The Focus Fusion Society Forums Policy Earthquake v. Powerplants Reply To: Earthquake v. Powerplants

#9787
Rezwan
Participant

rashidas wrote: Death Knell for the Nuclear Power Industry:

The recent disaster in Japan will be very bad for the nuclear power industry around the world. Just as Chernobyl did 25 years ago, this disaster will brand fission power as dangerous and unreliable in the public mind…

This is mostly because people calculate risk as a function of actual risk multiplied by outrage.

Perceived Risk = (Actual Risk)*(outrage)

Take being killed by toxins while working in energy when the energy is coal, vs. nuclear. The death toll is much higher, and quite horrible with coal, but we’re used to it. Nuclear energy, is nuclear! And even one extra cancer is unacceptable.

It seems they still have a chance to contain this. Some amazingly brave people are working on it. http://www.msnbc.msn.com/id/42101198/ns/world_news-asia-pacific/ As long as they can contain this it’s not that bad. Impressive even, considering it was an 8.9 quake and a tsunami.

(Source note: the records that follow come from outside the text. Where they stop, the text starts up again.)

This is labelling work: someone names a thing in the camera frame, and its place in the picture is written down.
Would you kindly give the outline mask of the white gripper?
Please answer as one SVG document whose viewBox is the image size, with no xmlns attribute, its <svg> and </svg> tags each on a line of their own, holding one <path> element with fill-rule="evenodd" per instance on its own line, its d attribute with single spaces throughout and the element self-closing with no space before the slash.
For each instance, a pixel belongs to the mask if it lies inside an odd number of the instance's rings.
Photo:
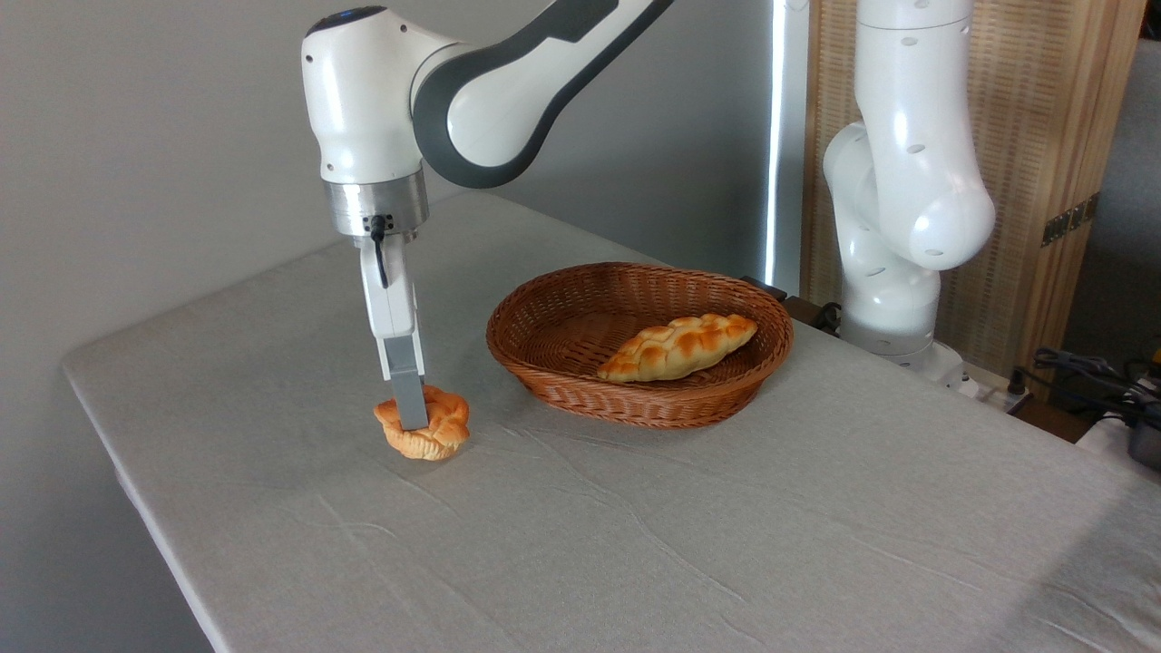
<svg viewBox="0 0 1161 653">
<path fill-rule="evenodd" d="M 388 235 L 380 241 L 359 241 L 366 313 L 378 338 L 383 376 L 391 385 L 395 408 L 403 430 L 430 425 L 424 401 L 424 360 L 417 331 L 414 286 L 408 273 L 404 237 Z"/>
</svg>

Ah, some numbers. Compare: Even without unprecedented global geo-catastrophes to trigger them, coal mines routinely kill and poison a lot of people. http://en.wikipedia.org/wiki/Coal_mining#Safety Over 6000 miners in one year in China. 10,000 new cases of black lung every year in China, 4000 in the US. Over 100,000 people have died in America from coal mining since that industry started (average of 1000 a year. Much less recently). I don’t think the history of nuclear energy has anywhere near that many deaths or cancers behind it. Re Chernobyl:

# Two Chernobyl plant workers died on the night of the accident, and a further 28 people died within a few weeks as a result of acute radiation poisoning.
# UNSCEAR says that apart from increased thyroid cancers, “there is no evidence of a major public health impact attributable to radiation exposure 20 years after the accident.”

http://www.world-nuclear.org/info/chernobyl/inf07.html

Nuclear energy is a pretty useful thing. Nuclear weapons, in contrast…We spend hundreds of billions nursing those weapons so that one day we can rain down destruction. The outrage against nuclear energy might really be misplaced frustration about weapons.